20 Janeiro 2024
"Israel deve ser salvo de si mesmo, ao mesmo tempo que é acusado de apartheid e genocídio", escreve Gideon Levy[1], jornalista israelense, em artigo publicado por Haaretz e reproduzido por Chiesa di Tutti Chiesa dei Poveri, 18-01-2024.
Aqueles que veem a continuação inútil da guerra e a escala da matança e da destruição na Faixa de Gaza, aqueles que querem pôr fim ao sofrimento desumano de mais de dois milhões de seres humanos devem ter esperança, mesmo que apenas nas profundezas da sua corações, que o Tribunal Internacional de Justiça de Haia emita uma medida provisória ordenando a suspensão das operações militares israelenses na Faixa.
Não é fácil para um israelense querer uma ordem judicial contra o seu país que possa até levar a medidas punitivas contra ele, mas existe outra forma de parar a guerra?
Não é fácil saber que o teu estado está a ser processado por um estado (África do Sul) que sabe uma ou duas coisas sobre regimes injustos e maus, cujo líder fundador foi um modelo moral para o mundo inteiro. Não é fácil aceitar que a África do Sul a leve o país perante o Tribunal Internacional; não é fácil ser acusado de um genocídio alegadamente cometido por um Estado fundado sobre as cinzas do maior genocídio da história.
Já não é possível ignorar o fato de que pairam sobre a cabeça de Israel suspeitas dos piores crimes contra a humanidade e o direito internacional. As pessoas pararam de falar sobre emprego; falam de apartheid, transferência involuntária de população, limpeza étnica e genocídio. O que poderia ser mais flagrante do que isso?
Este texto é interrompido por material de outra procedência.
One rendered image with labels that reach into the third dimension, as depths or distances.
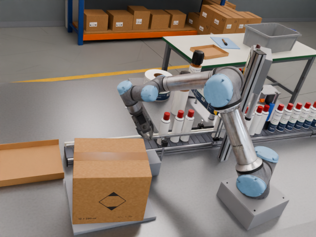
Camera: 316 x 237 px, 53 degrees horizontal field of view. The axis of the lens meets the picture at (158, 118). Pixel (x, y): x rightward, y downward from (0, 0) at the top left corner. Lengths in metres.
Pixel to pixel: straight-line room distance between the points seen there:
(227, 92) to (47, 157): 0.99
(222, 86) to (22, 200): 0.99
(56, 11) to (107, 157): 4.73
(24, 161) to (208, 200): 0.94
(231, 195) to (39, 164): 0.95
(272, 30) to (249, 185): 3.18
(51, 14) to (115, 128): 4.11
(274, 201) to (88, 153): 0.88
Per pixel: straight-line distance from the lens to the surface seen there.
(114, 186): 1.27
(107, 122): 2.00
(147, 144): 1.78
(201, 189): 1.68
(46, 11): 5.83
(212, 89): 1.23
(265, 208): 1.57
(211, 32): 5.88
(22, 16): 5.79
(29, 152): 1.78
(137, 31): 5.58
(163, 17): 5.85
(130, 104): 1.54
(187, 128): 1.80
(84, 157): 1.30
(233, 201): 1.59
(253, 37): 3.87
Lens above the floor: 1.99
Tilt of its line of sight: 34 degrees down
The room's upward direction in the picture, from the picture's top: 11 degrees clockwise
Parece que hoje não há outro Estado acusado de todos estes crimes.
Estas acusações não podem ser rejeitadas a priori, nem atribuídas ao anti-semitismo. Mesmo que algumas delas sejam exageradas e até infundadas, a indiferença com que aqui são acolhidas – e, como sempre, dirigidas contra o acusador – poderia ser um bom caminho para a negação e a repressão, mas não para a limpeza do nome de Israel, muito menos para a reparação e cura do país.
Mais de 20 mil mortes em três meses, incluindo milhares de crianças, e a destruição total de bairros inteiros, só podem levantar suspeitas de genocídio. As incríveis declarações de importantes personalidades israelitas sobre a necessidade de limpar a Faixa dos seus habitantes ou mesmo destruí-los dão origem a suspeitas de que se pretende uma limpeza étnica. Israel merece ser julgado por ambos.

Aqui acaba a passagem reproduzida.